With the rapid growth and diversification of malware, accurate multi-class detection remains challenging due to severe class imbalance and limited labeled data. This work presents an image-based malware classification framework that converts executable binaries into 64 × 64 grayscale images, employs class-wise DCGAN augmentation to mitigate severe imbalance (initial imbalance ratio >12 across 31 families, N ≈ 9300 ), and trains a hybrid CNN–Transformer model that captures both local texture features and long-range contextual dependencies.

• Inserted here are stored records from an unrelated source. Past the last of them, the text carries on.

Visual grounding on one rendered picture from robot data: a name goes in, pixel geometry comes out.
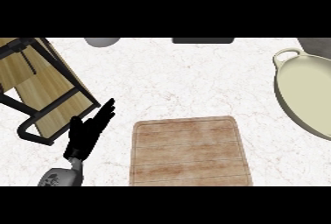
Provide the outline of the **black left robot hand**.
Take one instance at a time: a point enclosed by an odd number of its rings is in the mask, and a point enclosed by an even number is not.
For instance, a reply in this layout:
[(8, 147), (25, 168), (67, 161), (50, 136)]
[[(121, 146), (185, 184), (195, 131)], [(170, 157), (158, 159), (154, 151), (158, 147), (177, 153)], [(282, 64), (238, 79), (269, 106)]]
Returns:
[(84, 161), (95, 148), (99, 135), (109, 124), (109, 120), (115, 115), (115, 100), (109, 99), (93, 118), (84, 122), (74, 116), (70, 120), (68, 145), (64, 158)]

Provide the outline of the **brown wooden cutting board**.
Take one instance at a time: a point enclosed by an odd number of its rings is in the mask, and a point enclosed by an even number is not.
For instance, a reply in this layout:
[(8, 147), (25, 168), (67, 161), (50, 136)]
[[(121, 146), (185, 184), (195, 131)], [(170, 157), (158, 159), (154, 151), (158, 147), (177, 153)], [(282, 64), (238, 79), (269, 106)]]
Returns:
[(132, 186), (250, 186), (237, 121), (229, 116), (141, 121), (133, 126)]

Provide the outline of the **grey round object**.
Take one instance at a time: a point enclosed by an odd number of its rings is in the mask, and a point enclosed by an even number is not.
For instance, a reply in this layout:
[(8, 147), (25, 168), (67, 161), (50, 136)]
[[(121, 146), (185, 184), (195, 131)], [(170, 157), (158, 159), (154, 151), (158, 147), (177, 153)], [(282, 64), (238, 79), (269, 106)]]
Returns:
[(112, 46), (120, 41), (120, 38), (86, 38), (86, 42), (93, 47)]

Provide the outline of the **dark grey flat object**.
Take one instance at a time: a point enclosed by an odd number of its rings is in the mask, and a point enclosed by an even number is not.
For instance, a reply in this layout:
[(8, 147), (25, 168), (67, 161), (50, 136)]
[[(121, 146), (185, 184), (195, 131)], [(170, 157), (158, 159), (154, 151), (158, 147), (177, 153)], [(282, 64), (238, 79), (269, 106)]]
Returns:
[(173, 38), (173, 44), (231, 44), (235, 38)]

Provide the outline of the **grey appliance corner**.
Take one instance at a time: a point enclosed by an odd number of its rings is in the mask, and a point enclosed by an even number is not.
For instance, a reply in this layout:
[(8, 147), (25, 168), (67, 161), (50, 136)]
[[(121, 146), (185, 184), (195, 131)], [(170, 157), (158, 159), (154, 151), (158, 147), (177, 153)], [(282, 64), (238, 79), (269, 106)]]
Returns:
[(331, 59), (331, 38), (299, 38), (297, 40), (309, 54)]

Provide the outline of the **wooden rack with black frame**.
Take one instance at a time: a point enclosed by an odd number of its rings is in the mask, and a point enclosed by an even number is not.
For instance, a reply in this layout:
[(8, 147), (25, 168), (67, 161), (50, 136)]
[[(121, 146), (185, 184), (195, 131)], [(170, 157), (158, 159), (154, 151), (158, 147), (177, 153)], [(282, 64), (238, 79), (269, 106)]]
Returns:
[(16, 129), (50, 145), (99, 102), (46, 38), (0, 38), (0, 103), (30, 115)]

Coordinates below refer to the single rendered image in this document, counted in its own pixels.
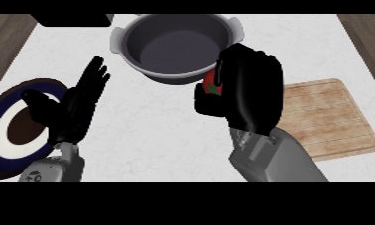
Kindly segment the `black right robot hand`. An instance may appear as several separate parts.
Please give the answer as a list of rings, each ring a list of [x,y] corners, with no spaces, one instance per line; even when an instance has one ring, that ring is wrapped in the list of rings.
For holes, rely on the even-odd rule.
[[[220,52],[214,81],[223,87],[220,95],[196,84],[196,112],[225,117],[230,128],[267,136],[282,116],[282,65],[276,57],[241,43],[230,45]]]

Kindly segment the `black appliance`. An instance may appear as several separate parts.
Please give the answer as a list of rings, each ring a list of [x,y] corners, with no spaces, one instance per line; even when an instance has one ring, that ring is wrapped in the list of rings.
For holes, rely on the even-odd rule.
[[[109,27],[112,14],[33,14],[44,27]]]

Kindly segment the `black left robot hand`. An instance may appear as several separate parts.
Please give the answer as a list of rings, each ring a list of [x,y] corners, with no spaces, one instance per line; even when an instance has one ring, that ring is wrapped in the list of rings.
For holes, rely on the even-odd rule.
[[[109,78],[103,58],[95,56],[78,84],[68,90],[59,102],[34,89],[21,93],[33,120],[49,128],[49,144],[77,144],[84,139]]]

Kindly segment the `blue and white plate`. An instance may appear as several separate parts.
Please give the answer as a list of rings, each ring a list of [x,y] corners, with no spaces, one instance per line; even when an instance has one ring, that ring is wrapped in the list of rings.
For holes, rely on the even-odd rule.
[[[68,91],[67,86],[50,78],[24,81],[0,94],[0,180],[19,175],[38,159],[52,152],[47,143],[49,129],[30,115],[21,93],[34,89],[50,99],[61,101]]]

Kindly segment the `red tomato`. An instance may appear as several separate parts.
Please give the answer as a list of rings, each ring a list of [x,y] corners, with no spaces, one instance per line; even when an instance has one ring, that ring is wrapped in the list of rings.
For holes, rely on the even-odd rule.
[[[223,93],[223,87],[216,85],[216,71],[211,70],[205,74],[204,82],[202,82],[202,87],[205,90],[207,94],[216,94],[220,95]]]

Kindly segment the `dark grey pot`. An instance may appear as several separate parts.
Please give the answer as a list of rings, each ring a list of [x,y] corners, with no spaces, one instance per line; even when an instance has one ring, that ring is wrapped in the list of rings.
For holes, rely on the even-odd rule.
[[[236,17],[220,14],[140,14],[115,27],[109,50],[151,80],[168,85],[199,81],[220,51],[245,38]]]

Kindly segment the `wooden cutting board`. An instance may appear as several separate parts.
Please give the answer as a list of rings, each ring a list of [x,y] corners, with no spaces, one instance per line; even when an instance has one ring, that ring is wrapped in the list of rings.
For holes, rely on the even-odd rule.
[[[278,127],[300,141],[316,162],[375,152],[375,131],[337,78],[284,87]]]

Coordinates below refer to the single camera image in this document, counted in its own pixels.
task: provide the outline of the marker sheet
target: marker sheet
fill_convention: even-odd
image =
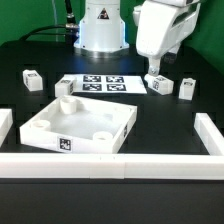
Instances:
[[[140,76],[78,74],[73,77],[76,78],[73,92],[147,94]]]

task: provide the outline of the black tabletop
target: black tabletop
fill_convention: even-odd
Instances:
[[[19,127],[55,99],[54,85],[64,74],[138,75],[147,73],[147,59],[131,46],[126,56],[94,59],[74,54],[64,43],[8,42],[0,48],[0,107],[13,110],[14,124],[1,152],[51,152],[20,144]],[[30,92],[22,72],[36,70],[44,90]],[[193,128],[195,114],[208,113],[220,131],[224,127],[224,76],[192,48],[180,50],[174,64],[162,61],[160,74],[174,81],[170,95],[147,88],[141,94],[74,94],[138,106],[137,121],[119,153],[208,154]],[[192,101],[178,99],[183,78],[196,80]]]
[[[25,69],[42,76],[44,90],[29,92]],[[114,59],[77,56],[63,43],[8,42],[0,47],[0,108],[11,108],[13,126],[1,152],[50,152],[20,144],[19,127],[52,102],[54,84],[68,74],[144,77],[147,60],[136,54]],[[138,106],[135,126],[120,153],[207,154],[193,129],[197,112],[208,113],[222,132],[224,77],[196,51],[184,47],[161,74],[174,81],[171,95],[79,94]],[[193,100],[179,100],[183,78],[197,81]],[[1,223],[183,223],[220,224],[223,181],[0,179]]]

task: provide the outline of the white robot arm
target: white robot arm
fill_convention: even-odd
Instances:
[[[199,9],[199,0],[146,0],[134,8],[136,48],[149,59],[149,75],[159,75],[164,54],[177,54],[181,42],[196,26]]]

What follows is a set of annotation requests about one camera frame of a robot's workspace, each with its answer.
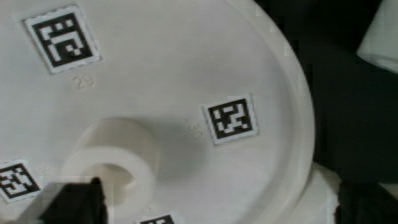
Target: white cylindrical boss
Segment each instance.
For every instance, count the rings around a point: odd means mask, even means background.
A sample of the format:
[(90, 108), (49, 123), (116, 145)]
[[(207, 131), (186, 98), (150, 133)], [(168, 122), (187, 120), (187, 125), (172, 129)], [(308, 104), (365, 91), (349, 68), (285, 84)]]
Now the white cylindrical boss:
[(134, 215), (150, 202), (156, 186), (157, 145), (129, 119), (104, 119), (84, 131), (61, 167), (61, 177), (86, 182), (99, 177), (108, 211)]

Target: black and white square marker
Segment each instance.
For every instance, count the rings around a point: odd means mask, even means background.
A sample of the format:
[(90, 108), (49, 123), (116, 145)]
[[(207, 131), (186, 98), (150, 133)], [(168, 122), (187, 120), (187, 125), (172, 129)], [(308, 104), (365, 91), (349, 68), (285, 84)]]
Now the black and white square marker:
[(250, 95), (202, 107), (214, 144), (257, 134)]
[(19, 201), (40, 193), (24, 161), (0, 164), (0, 195), (6, 202)]
[(138, 222), (138, 224), (175, 224), (172, 215), (164, 215), (157, 218), (150, 218)]
[(76, 5), (28, 18), (24, 26), (51, 73), (70, 70), (100, 60)]

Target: center hole
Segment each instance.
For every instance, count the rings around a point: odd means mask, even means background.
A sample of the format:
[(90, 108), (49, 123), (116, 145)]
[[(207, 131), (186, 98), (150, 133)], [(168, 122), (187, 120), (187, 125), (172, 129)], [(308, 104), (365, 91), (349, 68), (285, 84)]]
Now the center hole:
[(83, 176), (99, 177), (106, 202), (113, 202), (111, 204), (118, 205), (132, 187), (131, 173), (113, 164), (99, 164), (84, 170)]

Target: white plastic part
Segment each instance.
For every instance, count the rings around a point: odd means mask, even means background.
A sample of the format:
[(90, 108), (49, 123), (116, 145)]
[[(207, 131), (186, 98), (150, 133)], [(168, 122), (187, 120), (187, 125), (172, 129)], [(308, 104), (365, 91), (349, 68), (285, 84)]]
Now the white plastic part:
[[(161, 146), (161, 166), (150, 205), (113, 224), (168, 211), (191, 224), (276, 223), (307, 181), (314, 126), (301, 69), (267, 16), (248, 0), (79, 0), (102, 61), (49, 75), (20, 21), (67, 4), (0, 2), (1, 159), (24, 158), (33, 171), (51, 167), (45, 187), (86, 127), (131, 118)], [(200, 106), (246, 94), (257, 135), (214, 146)], [(29, 203), (0, 203), (4, 220)]]
[(157, 145), (147, 130), (129, 119), (104, 119), (88, 128), (65, 161), (61, 178), (102, 182), (108, 212), (115, 218), (145, 208), (156, 187)]
[(362, 43), (358, 57), (379, 68), (398, 74), (398, 1), (383, 0)]

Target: dark background
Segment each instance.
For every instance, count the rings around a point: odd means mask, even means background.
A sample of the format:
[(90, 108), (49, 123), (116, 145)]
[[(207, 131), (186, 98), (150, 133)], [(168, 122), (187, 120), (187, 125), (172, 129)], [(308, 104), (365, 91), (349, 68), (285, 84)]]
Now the dark background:
[(307, 77), (314, 161), (344, 180), (398, 183), (398, 74), (355, 55), (381, 1), (253, 1), (283, 33)]

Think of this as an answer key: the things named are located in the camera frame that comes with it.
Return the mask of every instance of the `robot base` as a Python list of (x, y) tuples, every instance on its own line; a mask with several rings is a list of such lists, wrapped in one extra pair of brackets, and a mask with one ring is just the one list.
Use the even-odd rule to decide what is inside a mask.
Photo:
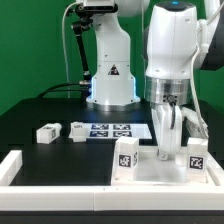
[(126, 104), (126, 105), (106, 105), (106, 104), (99, 104), (99, 103), (91, 102), (87, 100), (87, 107), (93, 108), (96, 110), (101, 110), (101, 111), (129, 111), (129, 110), (138, 109), (139, 106), (140, 106), (139, 98), (137, 98), (132, 103)]

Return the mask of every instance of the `black cable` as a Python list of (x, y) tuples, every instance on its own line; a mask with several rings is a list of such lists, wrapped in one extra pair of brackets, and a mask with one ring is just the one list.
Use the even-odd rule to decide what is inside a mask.
[(52, 92), (89, 92), (89, 89), (87, 88), (83, 88), (83, 89), (58, 89), (58, 90), (49, 90), (49, 91), (46, 91), (44, 93), (42, 93), (42, 95), (38, 96), (38, 98), (43, 98), (46, 94), (48, 93), (52, 93)]
[(172, 121), (171, 121), (171, 126), (170, 129), (174, 129), (174, 125), (175, 125), (175, 119), (176, 119), (176, 110), (175, 110), (175, 104), (172, 104)]
[(54, 90), (54, 89), (57, 89), (57, 88), (65, 87), (65, 86), (79, 86), (79, 83), (69, 82), (69, 83), (63, 83), (63, 84), (59, 84), (59, 85), (52, 86), (52, 87), (46, 89), (44, 92), (40, 93), (37, 96), (37, 98), (42, 98), (49, 91)]
[(171, 116), (171, 126), (170, 126), (170, 129), (174, 129), (175, 120), (176, 120), (176, 110), (175, 110), (176, 98), (175, 98), (175, 96), (168, 95), (167, 96), (167, 102), (172, 107), (172, 116)]
[(87, 19), (82, 18), (81, 20), (74, 22), (72, 24), (72, 29), (75, 33), (76, 40), (79, 47), (79, 53), (81, 57), (82, 67), (83, 67), (83, 78), (84, 80), (91, 80), (91, 74), (89, 72), (89, 66), (86, 58), (86, 52), (82, 40), (82, 33), (89, 30), (92, 20), (87, 17)]

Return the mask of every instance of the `white block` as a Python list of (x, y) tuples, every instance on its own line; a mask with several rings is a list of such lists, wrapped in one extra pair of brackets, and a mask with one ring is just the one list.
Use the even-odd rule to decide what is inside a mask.
[(37, 143), (49, 144), (60, 136), (61, 125), (46, 124), (36, 131)]
[(187, 143), (188, 154), (207, 155), (208, 139), (189, 138)]
[(71, 123), (71, 134), (73, 142), (85, 142), (87, 138), (88, 129), (82, 122)]
[(115, 178), (133, 181), (138, 171), (138, 138), (120, 137), (115, 146)]
[(126, 192), (118, 187), (95, 187), (94, 210), (127, 210), (128, 200)]
[(22, 151), (12, 150), (0, 164), (0, 186), (9, 186), (22, 166)]
[(209, 154), (207, 169), (217, 186), (224, 186), (224, 170)]
[(137, 152), (137, 148), (139, 146), (139, 139), (138, 138), (132, 138), (132, 137), (120, 137), (116, 141), (116, 150), (120, 153), (128, 153), (128, 154), (134, 154)]
[(187, 145), (187, 182), (206, 183), (208, 140), (189, 138)]
[(175, 155), (175, 164), (177, 166), (187, 166), (187, 150), (185, 148), (181, 148), (178, 153)]

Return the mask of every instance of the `cable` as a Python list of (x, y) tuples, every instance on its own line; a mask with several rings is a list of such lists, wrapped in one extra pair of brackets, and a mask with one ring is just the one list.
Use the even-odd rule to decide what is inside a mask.
[[(219, 6), (219, 8), (216, 10), (216, 12), (213, 14), (213, 16), (207, 21), (207, 25), (209, 25), (220, 13), (220, 11), (223, 9), (224, 7), (224, 2)], [(200, 26), (198, 28), (198, 33), (202, 30), (202, 27)]]
[(40, 93), (37, 96), (37, 98), (42, 98), (48, 92), (50, 92), (52, 90), (55, 90), (57, 88), (65, 87), (65, 86), (79, 86), (79, 83), (70, 82), (70, 83), (63, 83), (63, 84), (59, 84), (59, 85), (52, 86), (52, 87), (46, 89), (44, 92)]
[(172, 104), (172, 121), (171, 121), (171, 126), (170, 129), (174, 129), (174, 125), (175, 125), (175, 120), (176, 120), (176, 110), (175, 110), (175, 104)]
[(75, 33), (75, 37), (78, 43), (79, 54), (81, 57), (82, 68), (83, 68), (84, 80), (91, 80), (92, 76), (89, 72), (89, 66), (88, 66), (88, 61), (86, 58), (85, 47), (82, 40), (82, 33), (84, 31), (89, 30), (89, 27), (92, 24), (92, 22), (93, 20), (91, 20), (90, 18), (85, 18), (85, 19), (81, 18), (79, 21), (76, 21), (72, 24), (72, 29)]
[(200, 111), (200, 107), (199, 107), (199, 104), (198, 104), (198, 99), (197, 99), (197, 94), (196, 94), (195, 84), (194, 84), (194, 62), (195, 62), (195, 59), (197, 58), (197, 56), (199, 55), (199, 53), (200, 53), (200, 49), (199, 49), (199, 46), (197, 44), (196, 45), (196, 52), (191, 59), (190, 84), (191, 84), (191, 92), (192, 92), (192, 96), (193, 96), (194, 106), (195, 106), (195, 110), (196, 110), (197, 117), (198, 117), (199, 128), (200, 128), (200, 131), (201, 131), (201, 134), (202, 134), (203, 138), (208, 139), (208, 134), (205, 131), (204, 126), (203, 126), (201, 111)]
[(83, 91), (86, 91), (86, 92), (89, 92), (88, 89), (59, 89), (59, 90), (49, 90), (47, 92), (44, 92), (39, 98), (43, 98), (46, 94), (48, 93), (52, 93), (52, 92), (83, 92)]
[[(212, 23), (212, 21), (219, 15), (219, 13), (223, 9), (223, 7), (224, 7), (224, 2), (219, 6), (219, 8), (216, 10), (216, 12), (213, 14), (213, 16), (207, 21), (207, 25)], [(202, 26), (199, 27), (199, 29), (197, 31), (197, 35), (199, 34), (199, 32), (201, 30), (202, 30)], [(197, 56), (199, 54), (200, 54), (200, 48), (199, 48), (199, 46), (197, 44), (196, 52), (193, 55), (192, 60), (191, 60), (190, 84), (191, 84), (191, 91), (192, 91), (193, 101), (194, 101), (194, 105), (195, 105), (195, 110), (196, 110), (198, 121), (199, 121), (200, 131), (201, 131), (201, 134), (202, 134), (203, 138), (208, 139), (208, 134), (205, 131), (204, 126), (203, 126), (203, 121), (202, 121), (202, 117), (201, 117), (201, 111), (200, 111), (200, 107), (199, 107), (198, 100), (197, 100), (197, 94), (196, 94), (196, 90), (195, 90), (194, 75), (193, 75), (194, 62), (195, 62), (195, 60), (196, 60), (196, 58), (197, 58)]]
[(63, 51), (64, 51), (64, 59), (65, 59), (65, 70), (66, 70), (66, 78), (67, 78), (67, 82), (70, 82), (70, 76), (69, 76), (69, 69), (68, 69), (68, 57), (67, 57), (67, 50), (66, 50), (66, 41), (65, 41), (65, 17), (68, 13), (68, 10), (74, 6), (77, 5), (79, 3), (74, 2), (72, 4), (70, 4), (64, 12), (64, 15), (62, 17), (62, 43), (63, 43)]

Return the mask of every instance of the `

The DCGAN generator produces high-fidelity synthetic samples, evaluated using Inception Score (IS) = 3.43 , Fréchet Inception Distance (FID) = 10.99 , and Kernel Inception Distance (KID) = 0.0022 , and is used to equalize class counts before classifier training. On the blended dataset the proposed GAN-balanced CNN–Transformer achieves an overall accuracy of 95% and a macro-averaged F1-score of 0.95; the hybrid model also attains validation accuracy of ≈94% while substantially improving minority-class recognition. Compared to CNN-only and Transformer-only baselines, the hybrid approach yields more stable convergence, reduced overfitting, and stronger per-class performance, while remaining feasible for practical deployment. These results demonstrate that DCGAN-driven balancing combined with CNN–Transformer feature fusion is an effective, scalable solution for robust malware family classification.

Suggested Citation

  • Manya Dhingra & Achin Jain & Niharika Thakur & Anurag Choubey & Massimo Donelli & Arun Kumar Dubey & Arvind Panwar, 2026. "Image-Based Malware Classification Using DCGAN-Augmented Data and a CNN–Transformer Hybrid Model," Future Internet, MDPI, vol. 18(2), pages 1-23, February.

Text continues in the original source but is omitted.